* **Provided records**:
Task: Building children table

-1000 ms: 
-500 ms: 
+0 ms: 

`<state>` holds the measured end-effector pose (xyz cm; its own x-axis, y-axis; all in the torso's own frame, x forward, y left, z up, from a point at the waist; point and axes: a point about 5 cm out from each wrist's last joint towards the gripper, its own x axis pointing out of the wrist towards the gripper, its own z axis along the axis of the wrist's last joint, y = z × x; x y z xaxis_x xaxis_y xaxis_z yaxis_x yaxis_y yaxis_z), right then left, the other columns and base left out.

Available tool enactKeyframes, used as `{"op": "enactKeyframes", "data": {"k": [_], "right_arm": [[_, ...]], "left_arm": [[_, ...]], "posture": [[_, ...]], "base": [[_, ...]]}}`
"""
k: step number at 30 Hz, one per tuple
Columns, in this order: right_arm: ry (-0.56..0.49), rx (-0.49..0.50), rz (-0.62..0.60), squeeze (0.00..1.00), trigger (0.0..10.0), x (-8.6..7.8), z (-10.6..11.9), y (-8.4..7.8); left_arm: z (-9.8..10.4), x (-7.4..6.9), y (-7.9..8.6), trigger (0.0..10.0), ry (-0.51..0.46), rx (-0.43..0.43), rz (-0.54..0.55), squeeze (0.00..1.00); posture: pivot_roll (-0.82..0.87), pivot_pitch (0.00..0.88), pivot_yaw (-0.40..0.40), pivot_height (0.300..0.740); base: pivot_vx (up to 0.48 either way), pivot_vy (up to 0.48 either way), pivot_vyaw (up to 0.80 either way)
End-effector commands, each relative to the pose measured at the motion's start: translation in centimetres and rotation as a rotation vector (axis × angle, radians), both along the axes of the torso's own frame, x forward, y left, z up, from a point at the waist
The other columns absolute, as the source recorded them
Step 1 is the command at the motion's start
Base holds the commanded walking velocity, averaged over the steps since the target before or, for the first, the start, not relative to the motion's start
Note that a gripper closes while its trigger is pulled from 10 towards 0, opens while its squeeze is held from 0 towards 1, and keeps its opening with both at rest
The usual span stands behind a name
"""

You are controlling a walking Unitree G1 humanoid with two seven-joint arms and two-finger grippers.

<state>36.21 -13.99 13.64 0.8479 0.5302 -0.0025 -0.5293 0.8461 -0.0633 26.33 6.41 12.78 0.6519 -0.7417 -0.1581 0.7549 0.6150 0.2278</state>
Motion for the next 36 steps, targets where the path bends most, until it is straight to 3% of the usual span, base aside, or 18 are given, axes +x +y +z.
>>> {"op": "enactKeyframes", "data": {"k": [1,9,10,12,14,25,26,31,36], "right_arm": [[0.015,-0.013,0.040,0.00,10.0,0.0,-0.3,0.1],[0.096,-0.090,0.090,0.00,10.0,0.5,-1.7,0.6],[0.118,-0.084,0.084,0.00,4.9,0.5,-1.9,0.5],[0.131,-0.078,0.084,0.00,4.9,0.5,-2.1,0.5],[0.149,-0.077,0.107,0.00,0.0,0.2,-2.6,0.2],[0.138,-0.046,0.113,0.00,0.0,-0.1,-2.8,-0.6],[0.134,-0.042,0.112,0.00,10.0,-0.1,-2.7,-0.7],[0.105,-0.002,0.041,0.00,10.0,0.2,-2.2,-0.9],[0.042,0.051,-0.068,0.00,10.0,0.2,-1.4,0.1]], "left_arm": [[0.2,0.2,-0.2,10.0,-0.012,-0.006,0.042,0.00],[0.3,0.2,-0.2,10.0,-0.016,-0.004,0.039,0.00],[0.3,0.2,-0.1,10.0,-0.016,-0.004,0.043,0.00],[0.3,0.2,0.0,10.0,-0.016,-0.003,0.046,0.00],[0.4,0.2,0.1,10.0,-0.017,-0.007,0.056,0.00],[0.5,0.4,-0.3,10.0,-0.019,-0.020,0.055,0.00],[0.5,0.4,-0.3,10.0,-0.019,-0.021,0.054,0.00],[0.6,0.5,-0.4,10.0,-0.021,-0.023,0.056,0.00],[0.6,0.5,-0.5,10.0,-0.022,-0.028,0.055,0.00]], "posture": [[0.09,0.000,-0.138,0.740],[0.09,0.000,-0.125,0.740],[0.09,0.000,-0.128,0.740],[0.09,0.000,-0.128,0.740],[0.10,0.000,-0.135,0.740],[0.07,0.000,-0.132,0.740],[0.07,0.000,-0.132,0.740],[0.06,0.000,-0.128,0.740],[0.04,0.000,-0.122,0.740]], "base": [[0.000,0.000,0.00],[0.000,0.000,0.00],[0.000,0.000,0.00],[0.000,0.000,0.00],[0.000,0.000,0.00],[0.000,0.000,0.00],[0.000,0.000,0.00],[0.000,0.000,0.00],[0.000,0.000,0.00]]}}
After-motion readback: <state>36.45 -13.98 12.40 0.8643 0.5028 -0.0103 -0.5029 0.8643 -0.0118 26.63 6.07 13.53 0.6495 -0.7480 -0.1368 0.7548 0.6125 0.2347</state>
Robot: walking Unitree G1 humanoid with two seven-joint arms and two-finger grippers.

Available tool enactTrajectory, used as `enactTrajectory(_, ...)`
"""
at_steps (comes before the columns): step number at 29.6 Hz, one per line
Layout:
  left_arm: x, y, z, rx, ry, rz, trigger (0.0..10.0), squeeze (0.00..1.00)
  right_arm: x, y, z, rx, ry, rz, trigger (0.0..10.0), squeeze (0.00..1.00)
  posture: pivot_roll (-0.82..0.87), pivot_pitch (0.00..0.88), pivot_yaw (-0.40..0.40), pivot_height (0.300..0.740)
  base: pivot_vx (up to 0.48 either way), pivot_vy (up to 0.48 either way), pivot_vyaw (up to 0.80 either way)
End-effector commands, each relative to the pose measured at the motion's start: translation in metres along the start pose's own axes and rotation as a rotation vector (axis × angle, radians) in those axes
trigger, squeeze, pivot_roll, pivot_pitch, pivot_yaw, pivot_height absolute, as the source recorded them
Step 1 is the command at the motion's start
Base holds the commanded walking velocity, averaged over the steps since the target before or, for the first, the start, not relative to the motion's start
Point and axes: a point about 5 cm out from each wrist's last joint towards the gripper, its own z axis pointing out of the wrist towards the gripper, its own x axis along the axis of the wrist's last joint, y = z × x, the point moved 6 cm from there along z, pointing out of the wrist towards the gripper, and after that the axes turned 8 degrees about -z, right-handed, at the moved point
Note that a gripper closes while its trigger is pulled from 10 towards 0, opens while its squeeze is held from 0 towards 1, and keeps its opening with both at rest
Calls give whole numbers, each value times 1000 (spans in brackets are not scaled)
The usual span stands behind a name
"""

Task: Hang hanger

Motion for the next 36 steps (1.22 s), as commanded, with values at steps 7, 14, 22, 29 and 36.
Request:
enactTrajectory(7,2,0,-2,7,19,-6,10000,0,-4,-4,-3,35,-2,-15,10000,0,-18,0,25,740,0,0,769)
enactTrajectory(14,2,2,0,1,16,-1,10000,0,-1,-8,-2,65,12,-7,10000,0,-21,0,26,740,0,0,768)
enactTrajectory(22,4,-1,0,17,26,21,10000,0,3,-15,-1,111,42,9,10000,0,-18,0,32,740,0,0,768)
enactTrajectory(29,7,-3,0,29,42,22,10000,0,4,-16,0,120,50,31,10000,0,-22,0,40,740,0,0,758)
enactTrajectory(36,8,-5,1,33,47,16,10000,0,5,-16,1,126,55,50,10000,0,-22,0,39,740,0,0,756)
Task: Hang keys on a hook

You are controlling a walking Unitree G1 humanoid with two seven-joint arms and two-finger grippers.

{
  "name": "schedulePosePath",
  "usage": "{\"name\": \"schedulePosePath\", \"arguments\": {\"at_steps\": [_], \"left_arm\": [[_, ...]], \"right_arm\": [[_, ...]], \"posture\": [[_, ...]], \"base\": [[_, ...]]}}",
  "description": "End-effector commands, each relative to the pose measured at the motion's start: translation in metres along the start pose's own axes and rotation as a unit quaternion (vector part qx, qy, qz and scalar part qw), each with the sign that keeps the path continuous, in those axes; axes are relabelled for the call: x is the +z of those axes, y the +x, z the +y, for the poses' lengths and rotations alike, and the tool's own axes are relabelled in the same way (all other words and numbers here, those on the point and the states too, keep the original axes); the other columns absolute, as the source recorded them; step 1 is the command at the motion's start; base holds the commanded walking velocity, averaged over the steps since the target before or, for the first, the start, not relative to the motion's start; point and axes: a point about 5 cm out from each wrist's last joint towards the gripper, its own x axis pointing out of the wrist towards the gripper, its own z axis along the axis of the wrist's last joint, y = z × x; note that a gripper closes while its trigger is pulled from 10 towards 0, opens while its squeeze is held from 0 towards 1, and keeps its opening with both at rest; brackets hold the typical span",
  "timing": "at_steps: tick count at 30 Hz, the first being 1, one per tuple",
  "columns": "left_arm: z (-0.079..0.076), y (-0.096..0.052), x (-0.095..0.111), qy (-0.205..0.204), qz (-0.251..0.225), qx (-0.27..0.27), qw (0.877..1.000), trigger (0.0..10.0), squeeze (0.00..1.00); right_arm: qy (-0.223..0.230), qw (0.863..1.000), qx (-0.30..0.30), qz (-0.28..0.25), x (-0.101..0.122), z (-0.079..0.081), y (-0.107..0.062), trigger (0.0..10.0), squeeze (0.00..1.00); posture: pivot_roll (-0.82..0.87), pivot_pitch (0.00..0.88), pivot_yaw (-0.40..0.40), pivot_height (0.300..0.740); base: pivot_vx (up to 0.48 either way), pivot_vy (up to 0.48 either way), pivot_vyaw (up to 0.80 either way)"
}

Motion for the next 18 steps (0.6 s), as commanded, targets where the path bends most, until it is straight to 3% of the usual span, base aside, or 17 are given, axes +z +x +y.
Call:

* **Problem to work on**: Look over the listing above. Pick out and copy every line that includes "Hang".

* **Solved exercise**:
Task: Hang hanger
Task: Hang keys on a hook

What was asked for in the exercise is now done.